For purposes of this opinion letter, we have examined copies of such agreements, instruments and documents as we have deemed an appropriate basis on which to render the opinions hereinafter expressed. In our examination of the aforesaid documents, we have assumed the genuineness of all signatures, the legal capacity of all natural persons, the accuracy and completeness of all documents submitted to us, the authenticity of all original documents, and the conformity to authentic original documents of all documents submitted to us as copies (including by facsimile or other electronic transmission). As to all matters of fact, we have relied on the representations and statements of fact made in the documents so reviewed, and we have not independently established the facts so relied on.

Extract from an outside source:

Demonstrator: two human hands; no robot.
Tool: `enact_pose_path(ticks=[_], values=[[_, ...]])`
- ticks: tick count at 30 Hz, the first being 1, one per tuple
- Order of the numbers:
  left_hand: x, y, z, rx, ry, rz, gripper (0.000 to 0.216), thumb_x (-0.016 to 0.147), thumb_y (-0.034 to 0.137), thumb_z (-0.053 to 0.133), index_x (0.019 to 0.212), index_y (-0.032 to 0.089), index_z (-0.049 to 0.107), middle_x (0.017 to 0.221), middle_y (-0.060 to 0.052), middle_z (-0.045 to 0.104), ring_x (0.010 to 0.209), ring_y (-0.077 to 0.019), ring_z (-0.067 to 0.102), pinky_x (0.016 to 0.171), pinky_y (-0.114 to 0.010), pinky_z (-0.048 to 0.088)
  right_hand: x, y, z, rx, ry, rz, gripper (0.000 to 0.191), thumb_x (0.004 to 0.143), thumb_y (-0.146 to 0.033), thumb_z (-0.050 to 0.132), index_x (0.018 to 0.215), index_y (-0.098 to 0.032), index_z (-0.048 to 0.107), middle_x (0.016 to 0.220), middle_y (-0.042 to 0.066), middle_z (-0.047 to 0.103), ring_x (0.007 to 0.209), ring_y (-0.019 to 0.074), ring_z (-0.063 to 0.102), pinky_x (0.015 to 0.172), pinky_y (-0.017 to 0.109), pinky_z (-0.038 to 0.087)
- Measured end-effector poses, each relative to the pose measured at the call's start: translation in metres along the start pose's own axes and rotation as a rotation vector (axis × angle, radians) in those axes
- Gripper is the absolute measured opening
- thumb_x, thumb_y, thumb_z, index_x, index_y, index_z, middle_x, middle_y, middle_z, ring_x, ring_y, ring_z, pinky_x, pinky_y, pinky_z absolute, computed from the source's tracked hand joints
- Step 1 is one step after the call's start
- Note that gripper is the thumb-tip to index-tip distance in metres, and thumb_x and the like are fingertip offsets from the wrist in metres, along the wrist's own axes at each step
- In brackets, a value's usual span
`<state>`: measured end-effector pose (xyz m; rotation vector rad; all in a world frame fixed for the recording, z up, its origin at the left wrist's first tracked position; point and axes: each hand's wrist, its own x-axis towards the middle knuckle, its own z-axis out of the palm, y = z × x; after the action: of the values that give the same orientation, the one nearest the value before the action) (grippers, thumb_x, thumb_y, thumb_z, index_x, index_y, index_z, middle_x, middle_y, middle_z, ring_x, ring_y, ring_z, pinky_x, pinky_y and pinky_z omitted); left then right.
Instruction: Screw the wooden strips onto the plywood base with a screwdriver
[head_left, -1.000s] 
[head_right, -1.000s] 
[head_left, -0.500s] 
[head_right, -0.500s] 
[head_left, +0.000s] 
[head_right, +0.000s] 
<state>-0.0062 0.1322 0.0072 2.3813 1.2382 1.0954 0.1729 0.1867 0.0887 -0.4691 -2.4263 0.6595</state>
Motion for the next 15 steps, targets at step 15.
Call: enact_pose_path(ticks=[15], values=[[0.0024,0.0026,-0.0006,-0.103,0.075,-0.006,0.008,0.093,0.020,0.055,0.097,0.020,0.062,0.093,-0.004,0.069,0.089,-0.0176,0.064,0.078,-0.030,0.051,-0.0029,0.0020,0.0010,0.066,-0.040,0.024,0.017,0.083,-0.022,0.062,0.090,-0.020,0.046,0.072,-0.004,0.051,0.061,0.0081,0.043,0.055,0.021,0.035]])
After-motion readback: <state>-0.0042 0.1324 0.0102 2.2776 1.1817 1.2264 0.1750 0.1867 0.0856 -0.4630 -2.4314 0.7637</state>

This opinion letter is given, and all statements herein are made, in the context of the foregoing.

For purposes of this opinion letter, we have assumed that: (i) the issuance of the Shares of merger consideration will have been duly authorized and established by proper action of the board of directors of Royal or a duly authorized committee of such board (“Board Action”), consistent with the procedures and terms described in the Offering Circular, in accordance with Royal’s Articles of Incorporation, as amended, Royal’s bylaws, as amended, and applicable Missouri law, and in a manner that does not violate any law, government, or court-imposed order or restriction or agreement or instrument then binding on Royal or otherwise impair the legal or binding nature of the obligations represented by the Shares; (ii) at the time of the issuance of the Shares, the Offering Circular will have been qualified under the Securities Act of 1933, as amended (the “Act”), and no stop order suspending its qualification will have been issued and remain in effect; (iii) the Shares will be delivered in accordance with the terms of the applicable Board Action authorizing the issuance as merger consideration, as contemplated by the Offering Circular; (iv) Royal will remain a Missouri corporation; and (v) Royal shareholders will approve the Amended and Restated Articles of Incorporation in the form set forth as Annex I to the Offering Circular at the Annual Meeting of Shareholders scheduled for May 18, 2016, and that the Amended and Restated Articles of Incorporation are thereafter duly filed with the Missouri Secretary of State.


Board of Directors

Royal Bancshares, Inc.

April     , 2016

Page 2

 

This opinion letter is based as to matters of law solely on the applicable provisions of the General Business and Corporation Law of the State of Missouri (but not including any laws, statutes, ordinances, administrative decisions, rules, or regulations of any political subdivision below the state level).

Based upon, subject to and limited by the foregoing, we are of the opinion that the Shares have been duly authorized and, when issued in accordance with the terms and conditions set forth in the Agreement following the qualification of the Offering Circular under the Securities Act of 1933, as amended (the “Act”) , will be validly issued, fully paid, and nonassessable.

This opinion letter has been prepared for use in connection with the Offering Circular. We assume no obligation to advise you of any changes in the foregoing subsequent to the date of qualification of the Offering Circular.

We hereby consent to the filing of this opinion letter as Exhibit 12.1 to the Offering Circular. In giving this consent, we do not thereby admit that we are an “expert” within the meaning of the Act.